China Issues New Threats to Taiwan: ‘The Island’s Military Won’t Stand a Chance’

China Issues New Threats to Taiwan: ‘The Island’s Military Won’t Stand a Chance’

New provocative language from Beijing comes amid heightened tensions in the region and new fears from the U.S. military about China’s willingness to invade the island nation.

BEIJING ON FRIDAY issued new threats against Taiwan at a time of near unprecedented tensions around the island nation, saying its military “won’t stand a chance” if China chose to invade.

The threat comes amid a series of provocative actions and warnings in recent days by the Chinese military – the People’s Liberation Army or PLA – including a series of air and naval incursions into territory that Taiwan claims as its own. Beijing considers Taiwan a renegade province of mainland China, not a sovereign nation.

“The PLA exercises are not only warnings, but also show real capabilities and pragmatically practicing reunifying the island, if it comes to that,” an unnamed told the Chinese state news service Global Times in a fiery article it published Friday morning. It added that the people of Taiwan are “dashing into a war that they cannot win.”

China has expressed particular outrage at a series of computerized wargames that Taiwan is conducting this week to simulate its response to a potential Chinese invasion.

The Global Times is not considered a direct mouthpiece of the Chinese Communist Party but is aligned with its views.

The U.S., which has increasingly backed Taiwan’s autonomy in recent months amid the threat posed by China’s perceived expansionism, has escalated its response in recent days, including Navy patrols by the USS John McCain in international waters known as “freedom of navigation operations” to contest Beijing’s claims over regional waters.

The Pentagon was careful this week not to tie the operations directly to Chinese behavior.

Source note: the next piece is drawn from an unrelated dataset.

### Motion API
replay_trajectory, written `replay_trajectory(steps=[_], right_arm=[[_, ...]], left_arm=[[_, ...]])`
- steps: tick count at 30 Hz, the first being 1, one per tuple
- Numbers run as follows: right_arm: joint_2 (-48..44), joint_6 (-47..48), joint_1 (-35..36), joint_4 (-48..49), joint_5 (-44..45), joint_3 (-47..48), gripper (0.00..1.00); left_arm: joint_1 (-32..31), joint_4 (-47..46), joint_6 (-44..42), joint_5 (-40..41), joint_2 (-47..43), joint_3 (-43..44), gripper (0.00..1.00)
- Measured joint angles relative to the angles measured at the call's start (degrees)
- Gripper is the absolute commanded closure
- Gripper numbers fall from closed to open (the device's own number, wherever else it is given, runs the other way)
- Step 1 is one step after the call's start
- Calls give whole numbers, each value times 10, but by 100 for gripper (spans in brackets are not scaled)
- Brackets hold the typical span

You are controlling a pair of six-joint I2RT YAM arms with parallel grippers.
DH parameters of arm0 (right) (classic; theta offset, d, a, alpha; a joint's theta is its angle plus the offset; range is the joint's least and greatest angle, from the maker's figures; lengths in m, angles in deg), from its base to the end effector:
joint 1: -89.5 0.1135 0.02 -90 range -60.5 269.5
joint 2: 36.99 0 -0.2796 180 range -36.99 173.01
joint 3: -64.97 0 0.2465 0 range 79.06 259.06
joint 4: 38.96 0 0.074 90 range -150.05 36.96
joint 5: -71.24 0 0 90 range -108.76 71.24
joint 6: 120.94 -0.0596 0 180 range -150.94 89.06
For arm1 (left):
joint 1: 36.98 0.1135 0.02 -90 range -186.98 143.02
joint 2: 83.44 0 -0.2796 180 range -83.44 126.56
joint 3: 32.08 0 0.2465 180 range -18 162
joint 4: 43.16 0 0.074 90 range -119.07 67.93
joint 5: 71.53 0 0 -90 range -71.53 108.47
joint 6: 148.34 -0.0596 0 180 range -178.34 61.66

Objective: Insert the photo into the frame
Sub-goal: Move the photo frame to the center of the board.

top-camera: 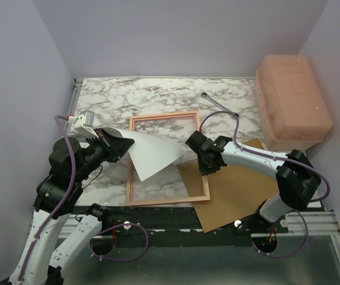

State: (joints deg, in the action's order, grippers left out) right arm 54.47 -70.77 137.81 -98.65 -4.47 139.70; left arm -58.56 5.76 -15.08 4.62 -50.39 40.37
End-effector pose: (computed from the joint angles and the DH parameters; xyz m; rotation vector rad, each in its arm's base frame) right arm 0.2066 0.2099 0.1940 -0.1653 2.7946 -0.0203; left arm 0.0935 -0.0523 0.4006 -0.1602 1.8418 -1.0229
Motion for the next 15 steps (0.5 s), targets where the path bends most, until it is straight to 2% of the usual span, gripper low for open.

“We don’t conduct Freedom of Navigation Operations around the world to send – to respond to some specific event or the specific action of another country,” spokesman John Kirby told reporters on Wednesday when asked about the ship’s presence. “We conduct Freedom of Navigation Operations around the world to send a message about how strongly we believe in international law and in the freedom that all nations have to sail, operate and fly in accordance with that international law. Freedom of the seas doesn’t just exist for fish and icebergs and that’s the purpose of conducting these operations, to reinforce that notion.”

However American military officials have in recent weeks raised increased warnings about the threat China poses to Taiwan, publicly expressing fears that Beijing may move to reunite the island nation with the mainland by force in the near future.

Navy Adm. Phil Davidson, who at the time was commander of U.S. forces in the Pacific, warned during his final testimony to Congress before retiring that he believes China may invade Taiwan within six years. Adm. Mike Gilday, the Navy’s top officer, said during a Wednesday event organized by the Center for a New American Security, “I don’t think we should ignore that possibility.”

Deterring and containing China has become one of the thorniest foreign policy issues President Joe Biden faces amid a sharp rise in tensions between the two global powers over the last year. Analysts remain concerned that China increasingly believes the U.S. is not willing to enter a war over Taiwan’s autonomy.

State Department spokesman Ned Price this week expressed “great concern” about what he considers China’s systematic efforts to intimidate its neighbors, including Taiwan.

“The United States maintains the capacity to resist any resort to force or any other forms of coercion that would jeopardize the security or the social or economic system of the people on Taiwan,” he said.